Home › Forums › Family Matters › Going off the Derech › Reply To: Going off the Derech
WOW, firstly as I am still fasting and weak, I can feel your pain and understand everything that you are saying. It is a terrible parsha to be in and one no parent should ever go through. Our children are our life, our reason for living, being, breathing, eating. They bring light into an otherwise dark world, and here in the parsha you feel the darkness with each confrontation and each step in the wrong direction. I hear you loud and clear and feel the agony that brings you here for help.
I wish I could tell you otherwise but I can’t. It is going to get much worse before it gets better. You and your husband will have to brace yourselves and hold on to your hats. It is almost likes surfing sometimes you glide in and sometimes you the waves get you. One thing I have to say is that you can’t give up on him nor can you throw him away. You will never forgive yourselves if you do and he doesn’t deserve it. He is not a bad kid, only a kid going through a very bad situation. He is frustrated and confused and believe it or not he is doing everything he is supposed to in his situation. He is doing everything every other kid does. It is pretty much a textbook story. How each set of parents handle it is the unknown in the situation.
I believe that kids need boundaries and that one needs to promote the concept of RESPECT. Try and keep that in the forefront. I don’t agree with handing over everything he wants and I feel that your husband actually came up with a very creative solution to the cigarette saga, so kudos to him. He is NOT responsible how and when he uses them, so please tell him not to go there. It was extremely clever of him.
He is going to get drunk because that is what kids do to ease the pain. They want to be numb. They do it to be “cool” to their friends but the effect is that they don’t feel anything and they are out of it. That is what they are looking for, not to think and not to feel; not to remember and not to plan. Believe me he wouldn’t like himself or recognize himself drunk.

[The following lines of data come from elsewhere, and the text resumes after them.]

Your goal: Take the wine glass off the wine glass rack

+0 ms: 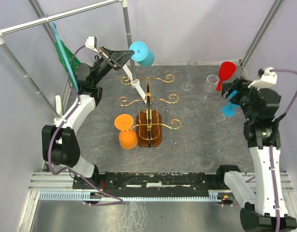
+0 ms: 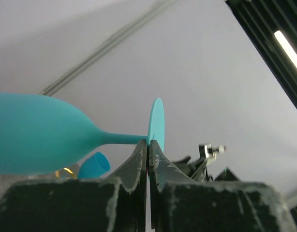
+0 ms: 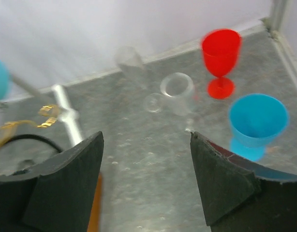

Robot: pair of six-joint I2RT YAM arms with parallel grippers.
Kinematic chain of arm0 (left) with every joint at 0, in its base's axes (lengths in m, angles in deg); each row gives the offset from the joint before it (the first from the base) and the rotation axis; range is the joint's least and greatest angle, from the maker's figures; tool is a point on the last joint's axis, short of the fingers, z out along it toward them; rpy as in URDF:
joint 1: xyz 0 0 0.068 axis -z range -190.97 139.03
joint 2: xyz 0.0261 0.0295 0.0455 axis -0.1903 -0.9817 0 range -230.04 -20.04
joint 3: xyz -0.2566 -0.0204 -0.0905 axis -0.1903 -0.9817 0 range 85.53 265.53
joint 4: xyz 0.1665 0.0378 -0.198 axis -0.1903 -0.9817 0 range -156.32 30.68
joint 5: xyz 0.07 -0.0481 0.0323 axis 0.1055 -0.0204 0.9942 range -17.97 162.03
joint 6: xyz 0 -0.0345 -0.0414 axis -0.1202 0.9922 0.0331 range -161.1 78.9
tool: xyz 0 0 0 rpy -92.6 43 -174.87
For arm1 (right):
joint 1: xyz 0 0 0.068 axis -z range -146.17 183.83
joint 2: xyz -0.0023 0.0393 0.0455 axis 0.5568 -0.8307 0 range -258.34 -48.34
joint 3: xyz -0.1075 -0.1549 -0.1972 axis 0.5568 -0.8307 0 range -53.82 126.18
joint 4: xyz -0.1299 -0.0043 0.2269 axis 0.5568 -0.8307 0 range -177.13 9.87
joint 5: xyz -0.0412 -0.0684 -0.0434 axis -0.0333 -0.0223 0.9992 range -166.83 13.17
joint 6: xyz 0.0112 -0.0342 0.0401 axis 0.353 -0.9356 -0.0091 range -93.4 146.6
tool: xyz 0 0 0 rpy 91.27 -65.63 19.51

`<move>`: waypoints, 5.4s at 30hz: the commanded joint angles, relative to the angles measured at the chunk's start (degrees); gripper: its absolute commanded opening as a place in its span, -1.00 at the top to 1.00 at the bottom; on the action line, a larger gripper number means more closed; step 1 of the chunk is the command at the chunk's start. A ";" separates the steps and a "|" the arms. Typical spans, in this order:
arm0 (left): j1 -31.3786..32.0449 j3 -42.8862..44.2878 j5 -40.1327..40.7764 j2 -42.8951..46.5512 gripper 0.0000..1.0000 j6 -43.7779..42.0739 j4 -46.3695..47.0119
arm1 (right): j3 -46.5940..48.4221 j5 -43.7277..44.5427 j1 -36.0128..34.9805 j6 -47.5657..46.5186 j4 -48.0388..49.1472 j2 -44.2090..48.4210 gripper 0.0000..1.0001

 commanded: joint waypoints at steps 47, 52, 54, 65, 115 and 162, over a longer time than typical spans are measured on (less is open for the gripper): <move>13.99 8.68 -35.69 17.79 0.95 -26.30 -7.03 | 11.30 -22.12 -35.19 94.37 45.12 -34.30 -0.89; 13.99 8.30 -35.59 18.53 0.94 -26.69 -7.59 | 10.21 -21.00 -35.42 95.68 48.27 -34.50 -0.75; 13.97 7.91 -35.37 18.82 0.73 -27.75 -9.09 | 10.37 -20.99 -35.36 95.38 48.80 -34.16 -0.72; 11.96 4.42 -30.14 25.25 -0.25 -45.37 -30.05 | 6.06 -19.13 -34.02 91.36 46.77 -29.35 -0.65; 10.87 -21.28 -25.47 24.38 -0.74 -32.35 -7.24 | 12.82 -14.56 -30.65 75.01 28.97 -21.78 -0.66; 14.32 -24.04 -23.41 33.24 -0.84 -10.44 7.17 | 15.31 30.28 -26.46 7.39 -2.26 -11.13 -0.76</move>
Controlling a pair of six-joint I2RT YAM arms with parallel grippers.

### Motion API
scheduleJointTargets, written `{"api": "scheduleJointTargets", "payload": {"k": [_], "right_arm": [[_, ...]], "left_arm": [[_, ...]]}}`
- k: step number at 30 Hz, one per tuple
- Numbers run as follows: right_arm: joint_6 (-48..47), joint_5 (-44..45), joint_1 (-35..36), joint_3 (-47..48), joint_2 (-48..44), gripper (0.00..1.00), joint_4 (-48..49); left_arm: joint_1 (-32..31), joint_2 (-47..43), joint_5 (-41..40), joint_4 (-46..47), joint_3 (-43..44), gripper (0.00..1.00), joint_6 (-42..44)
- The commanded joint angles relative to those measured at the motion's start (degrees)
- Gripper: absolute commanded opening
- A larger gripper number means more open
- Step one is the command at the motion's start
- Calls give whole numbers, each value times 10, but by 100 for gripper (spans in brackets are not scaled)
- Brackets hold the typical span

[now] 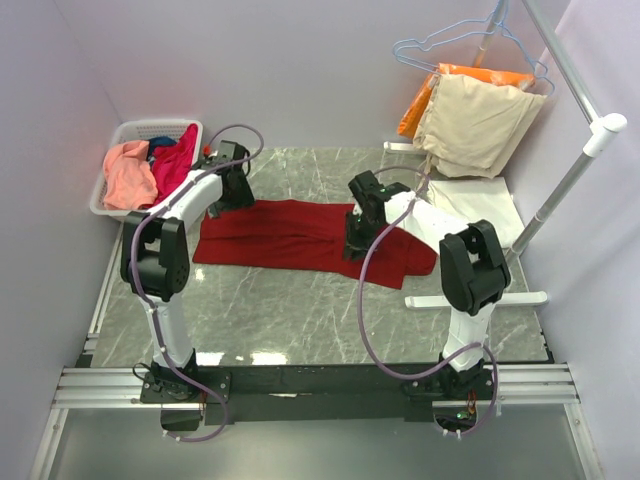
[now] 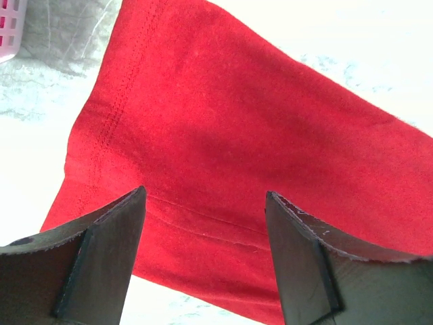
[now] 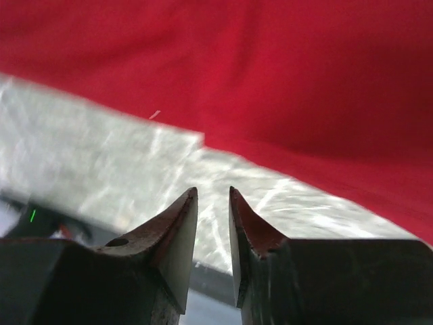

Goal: Fold and stack the t-shirts
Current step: Fold the tshirt

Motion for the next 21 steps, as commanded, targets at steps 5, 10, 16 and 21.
{"api": "scheduleJointTargets", "payload": {"k": [5,10,16,21], "right_arm": [[37,229,-51,90,17,45,-65],[50,222,-82,98,54,50,-54],[66,196,-96,97,99,49,-45],[72,201,-96,130,147,48,-66]], "left_arm": [[-32,-1,-1,6,-17,78,40],[-34,-2,18,12,-30,83,33],[-35,32,6,-14,-26,85,24],[-36,41,-14,-48,-49,86,9]]}}
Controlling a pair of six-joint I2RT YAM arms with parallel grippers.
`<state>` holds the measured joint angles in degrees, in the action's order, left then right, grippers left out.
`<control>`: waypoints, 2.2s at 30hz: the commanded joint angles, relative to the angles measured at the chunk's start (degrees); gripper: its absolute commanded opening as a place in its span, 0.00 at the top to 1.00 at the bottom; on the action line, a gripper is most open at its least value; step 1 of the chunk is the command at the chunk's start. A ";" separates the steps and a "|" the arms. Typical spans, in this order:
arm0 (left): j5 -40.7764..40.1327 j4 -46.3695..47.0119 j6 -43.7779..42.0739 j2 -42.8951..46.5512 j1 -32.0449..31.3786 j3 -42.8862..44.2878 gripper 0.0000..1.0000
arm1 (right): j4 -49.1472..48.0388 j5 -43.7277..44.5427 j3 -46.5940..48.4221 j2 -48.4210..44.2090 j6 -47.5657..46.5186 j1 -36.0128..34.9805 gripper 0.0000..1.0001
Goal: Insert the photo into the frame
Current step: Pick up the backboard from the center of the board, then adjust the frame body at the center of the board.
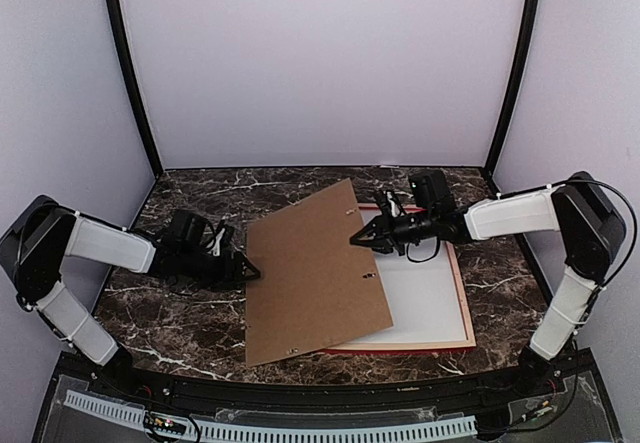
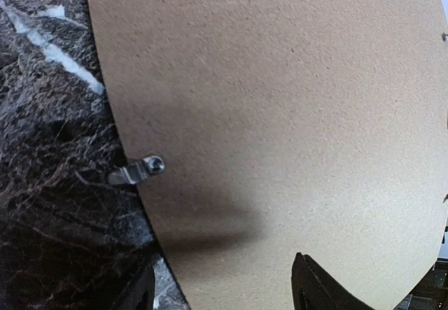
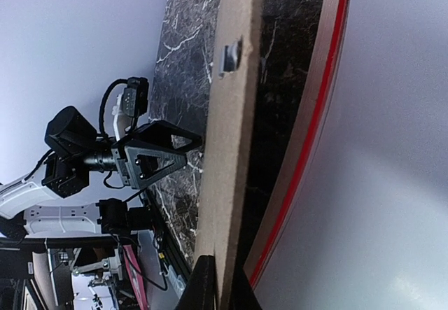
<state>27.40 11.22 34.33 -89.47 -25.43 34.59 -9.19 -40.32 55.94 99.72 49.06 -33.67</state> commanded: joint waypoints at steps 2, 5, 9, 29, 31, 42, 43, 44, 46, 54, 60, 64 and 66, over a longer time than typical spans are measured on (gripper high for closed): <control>-4.38 -7.27 -3.56 7.17 -0.41 1.92 0.29 | -4.23 -4.26 -2.94 -7.35 0.48 2.12 1.00; -6.67 -9.13 -4.98 12.05 -0.41 3.17 0.28 | -4.11 -6.28 -4.48 -11.57 1.56 4.38 1.00; -7.87 -10.44 -6.00 16.78 -0.41 4.76 0.27 | 0.59 -7.79 -5.74 -17.80 -0.20 8.90 1.00; -17.75 -15.26 -4.06 -6.61 -17.69 24.16 0.22 | 16.42 -21.98 -6.15 -32.20 -8.19 43.71 1.00; -20.12 -16.80 -4.32 -10.65 -19.98 27.71 0.26 | 16.36 -21.78 -6.34 -32.67 -8.23 44.03 1.00; -30.27 -23.24 -6.06 -24.22 -24.81 39.91 0.40 | 15.97 -21.46 -7.56 -34.51 -7.93 44.74 1.00; -30.68 -23.26 -6.17 -24.50 -24.99 40.24 0.42 | 15.93 -21.40 -7.67 -34.57 -7.96 44.74 1.00; -31.23 -23.22 -6.18 -24.93 -25.09 40.36 0.43 | 15.88 -21.46 -7.73 -34.59 -7.98 44.74 1.00; -31.27 -22.96 -6.16 -25.43 -25.18 40.55 0.44 | 15.75 -21.47 -7.93 -34.64 -7.95 44.74 1.00; -30.87 -21.61 -5.32 -27.14 -25.36 40.90 0.52 | 15.60 -21.40 -8.22 -34.60 -8.06 44.74 1.00; -32.77 -21.13 -4.30 -27.68 -25.37 40.84 0.59 | 15.52 -21.31 -8.61 -34.63 -8.04 44.74 1.00; -34.74 -21.48 -2.50 -27.73 -25.32 40.44 0.63 | 15.35 -21.29 -8.83 -34.54 -8.09 44.74 1.00; -35.53 -21.62 -1.28 -27.65 -25.32 39.95 0.64 | 15.36 -21.25 -8.83 -34.44 -8.08 44.70 1.00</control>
<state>-4.10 -8.27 30.81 -116.27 -50.96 74.96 10.35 -58.94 46.92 66.78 40.97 10.87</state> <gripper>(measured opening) 0.371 0.010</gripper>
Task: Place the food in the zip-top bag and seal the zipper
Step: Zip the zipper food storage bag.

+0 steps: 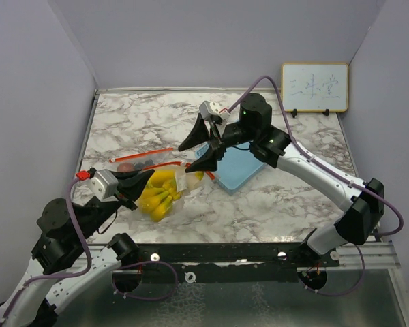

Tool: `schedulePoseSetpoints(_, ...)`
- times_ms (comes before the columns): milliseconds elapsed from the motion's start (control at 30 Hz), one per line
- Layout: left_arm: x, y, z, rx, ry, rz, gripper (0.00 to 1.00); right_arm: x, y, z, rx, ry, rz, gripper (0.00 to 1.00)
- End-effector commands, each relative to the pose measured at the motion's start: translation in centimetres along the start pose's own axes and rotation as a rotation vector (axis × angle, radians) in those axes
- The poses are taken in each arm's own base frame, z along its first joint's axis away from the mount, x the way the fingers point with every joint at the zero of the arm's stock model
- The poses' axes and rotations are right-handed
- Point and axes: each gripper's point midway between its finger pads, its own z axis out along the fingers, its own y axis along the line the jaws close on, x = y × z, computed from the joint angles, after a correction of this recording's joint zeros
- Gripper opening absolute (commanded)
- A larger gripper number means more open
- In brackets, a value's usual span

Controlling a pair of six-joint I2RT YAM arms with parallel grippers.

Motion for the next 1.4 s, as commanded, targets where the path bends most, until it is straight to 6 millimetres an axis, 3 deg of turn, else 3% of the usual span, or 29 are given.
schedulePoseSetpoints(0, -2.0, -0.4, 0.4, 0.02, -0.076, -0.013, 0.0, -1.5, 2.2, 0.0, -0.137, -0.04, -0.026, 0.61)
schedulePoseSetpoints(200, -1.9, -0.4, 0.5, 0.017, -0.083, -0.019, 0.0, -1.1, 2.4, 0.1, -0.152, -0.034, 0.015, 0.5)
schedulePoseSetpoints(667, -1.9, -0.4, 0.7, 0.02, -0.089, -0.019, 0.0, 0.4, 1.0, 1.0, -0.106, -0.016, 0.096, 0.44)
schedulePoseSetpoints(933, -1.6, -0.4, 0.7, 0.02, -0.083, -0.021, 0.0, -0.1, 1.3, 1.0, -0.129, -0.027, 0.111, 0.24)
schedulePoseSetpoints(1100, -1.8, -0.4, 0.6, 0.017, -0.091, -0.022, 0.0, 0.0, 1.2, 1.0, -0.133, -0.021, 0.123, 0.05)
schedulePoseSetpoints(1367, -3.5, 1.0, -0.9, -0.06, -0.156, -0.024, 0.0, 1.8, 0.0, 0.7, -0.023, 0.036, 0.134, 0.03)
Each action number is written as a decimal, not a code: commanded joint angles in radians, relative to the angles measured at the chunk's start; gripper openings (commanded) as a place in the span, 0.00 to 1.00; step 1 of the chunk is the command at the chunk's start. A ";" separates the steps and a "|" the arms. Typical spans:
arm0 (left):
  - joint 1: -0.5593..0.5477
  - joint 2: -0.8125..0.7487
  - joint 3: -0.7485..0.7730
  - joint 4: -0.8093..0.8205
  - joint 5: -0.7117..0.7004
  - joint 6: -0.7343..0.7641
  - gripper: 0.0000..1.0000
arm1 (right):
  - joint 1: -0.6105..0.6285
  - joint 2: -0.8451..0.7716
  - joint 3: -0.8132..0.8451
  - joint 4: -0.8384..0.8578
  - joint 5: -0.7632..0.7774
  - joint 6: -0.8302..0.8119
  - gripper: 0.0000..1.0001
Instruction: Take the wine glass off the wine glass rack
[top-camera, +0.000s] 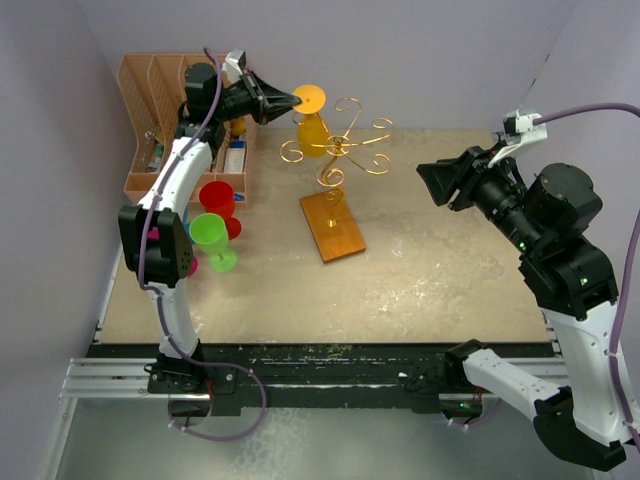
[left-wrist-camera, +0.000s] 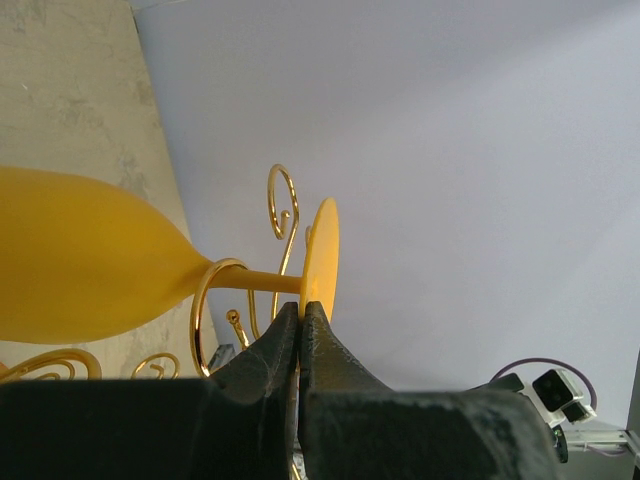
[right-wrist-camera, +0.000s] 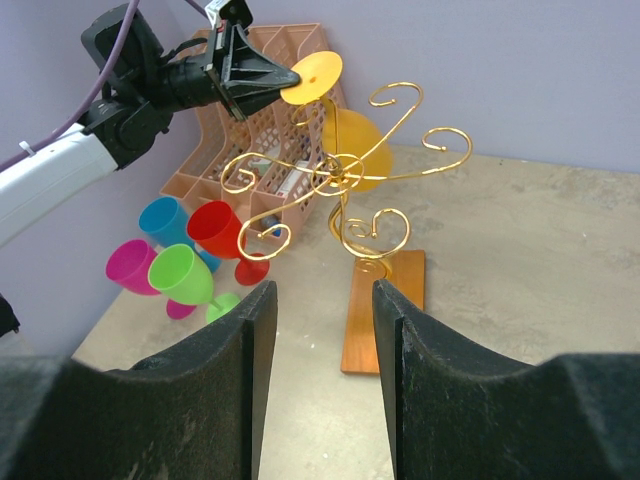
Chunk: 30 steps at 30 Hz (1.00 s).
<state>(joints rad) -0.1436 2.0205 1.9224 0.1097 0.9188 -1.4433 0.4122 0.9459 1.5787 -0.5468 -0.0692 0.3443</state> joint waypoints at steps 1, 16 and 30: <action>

I don’t feel the need to allow him to boss you around or to tell you whats what nor to make the rules in your home. Everything is a matter of choices and you speak in the language of choice. You gave him a choice when you told him that he had a choice to come home at a decent hour at which time the door would be open, if not the door would be locked. He tested you and he got in. Thats fine. He came home drunk and he should have been directed to his room to sleep it off. I would say “If you choose to get drunk that is a choice only you have control over, but the rest of us do not have to suffer the consequences of your choice. Go sleep it off in your bed or take a shower first, you will feel better”. You might also say and use your son’s name looking squarely in his eyes “stop spouting things you might regret later. Because you are in a drunken stupor and are not in control of yourself. You will not remember what you said or what you do but WE will never forget. It might also be advisable to video his behavior without letting him know. On a calmer day, you might have the opportunity to show him what he looked like drunk.